Monday, October 17, 2011

Why I Write

            Since Elysian Dreams was released in E book form on May 28 it’s been an exciting and frustrating four months. Last quarter sales, the first quarter (actually only one month) the book was available, sales were fairly good. My publisher Brighton Publishing was extremely pleased with the numbers. I guess I was expecting (hoping?) for more. But then again there was really no promotion as such, just some internet chatter and the launching of Elysian Dreams Facebook page. In any event I do want to thank everyone who has purchased the E book. We have gotten nothing but positive comments and response. And speaking of which, if you do (or have) purchased the E book, your response is essential to both myself and the publisher. You can post your personal review at Amazon or Barnes and Nobel or wherever you downloaded your copy.
            And so now, even as I sit and write this blog, I am awaiting the sales figures for July, August and September. Judging from the hits on Facebook and the E mail I have received I am sure the numbers won’t disappoint. Again, thanks. The print version should be here very soon.

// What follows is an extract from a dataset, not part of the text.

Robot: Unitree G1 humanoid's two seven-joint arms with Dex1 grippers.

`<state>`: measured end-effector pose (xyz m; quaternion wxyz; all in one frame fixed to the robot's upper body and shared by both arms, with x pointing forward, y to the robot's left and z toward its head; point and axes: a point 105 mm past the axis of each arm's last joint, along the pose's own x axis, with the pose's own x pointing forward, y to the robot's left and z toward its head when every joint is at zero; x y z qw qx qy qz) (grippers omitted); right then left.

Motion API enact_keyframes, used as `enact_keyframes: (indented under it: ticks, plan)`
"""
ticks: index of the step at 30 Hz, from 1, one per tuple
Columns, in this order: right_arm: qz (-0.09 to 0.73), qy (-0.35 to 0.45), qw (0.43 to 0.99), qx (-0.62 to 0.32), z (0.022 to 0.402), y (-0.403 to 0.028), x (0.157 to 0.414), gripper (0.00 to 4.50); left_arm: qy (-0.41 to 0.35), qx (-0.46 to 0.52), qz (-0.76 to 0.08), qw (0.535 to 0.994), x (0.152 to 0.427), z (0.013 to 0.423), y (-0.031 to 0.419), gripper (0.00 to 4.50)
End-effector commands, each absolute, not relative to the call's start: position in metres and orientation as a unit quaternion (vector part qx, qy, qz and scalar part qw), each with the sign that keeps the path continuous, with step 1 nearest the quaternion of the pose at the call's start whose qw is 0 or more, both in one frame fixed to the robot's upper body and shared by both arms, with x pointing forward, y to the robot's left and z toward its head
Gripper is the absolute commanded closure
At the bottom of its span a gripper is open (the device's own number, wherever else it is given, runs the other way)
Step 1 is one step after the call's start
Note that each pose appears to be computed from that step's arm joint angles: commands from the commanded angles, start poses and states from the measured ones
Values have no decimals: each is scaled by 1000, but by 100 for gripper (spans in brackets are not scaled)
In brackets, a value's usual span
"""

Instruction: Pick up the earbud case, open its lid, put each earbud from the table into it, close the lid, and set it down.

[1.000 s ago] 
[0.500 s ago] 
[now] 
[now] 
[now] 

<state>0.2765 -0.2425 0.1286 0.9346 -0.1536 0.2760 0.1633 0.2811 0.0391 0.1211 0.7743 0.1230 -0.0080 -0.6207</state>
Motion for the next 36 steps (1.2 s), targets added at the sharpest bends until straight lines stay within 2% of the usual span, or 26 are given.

            Enough sales pitch. Writing isn’t and shouldn’t be about $$$. There is a wise old saying: How do you become a writer? You write, plain and simple. A painter paints, a sculptor sculpts, a writer writes. Too often the lines between writer and author become a bit blurred. If you love to write, and you do write, then guess what? You’re a writer! It doesn’t matter if you are published or have an agent or if anybody besides yourself ever reads your words. Don’t ever let anyone tell you any differently, you are a writer.
            I think it might have been Steven King who, when asked why he writes replied, “Because not to is suicide.” Those words speak volumes. Did you ever get an idea into your head and it just kept nagging and nagging at you? That’s the same idea. Most writers (note: writers) as well as authors report that writing is as natural an act as breathing or eating. And we all know what happens when one stops breathing or eating.
            As I mentioned last time, I began writing at a very early age. It helped me to order my thoughts and sort things out. I too, got ideas and thoughts stuck into my head that just wouldn’t let go. That is until I put them down on paper, released them so to speak. And only when I had, could I then relax and sleep and function normally; until the next thought or idea came along. Of course I now recognize these ideas and thoughts for what they were and are: inspiration.
            So, how about it? Is there a thought or idea or something rattling around somewhere inside you that just won’t let go? Who knows, maybe there’s a writer inside of you trying to get out.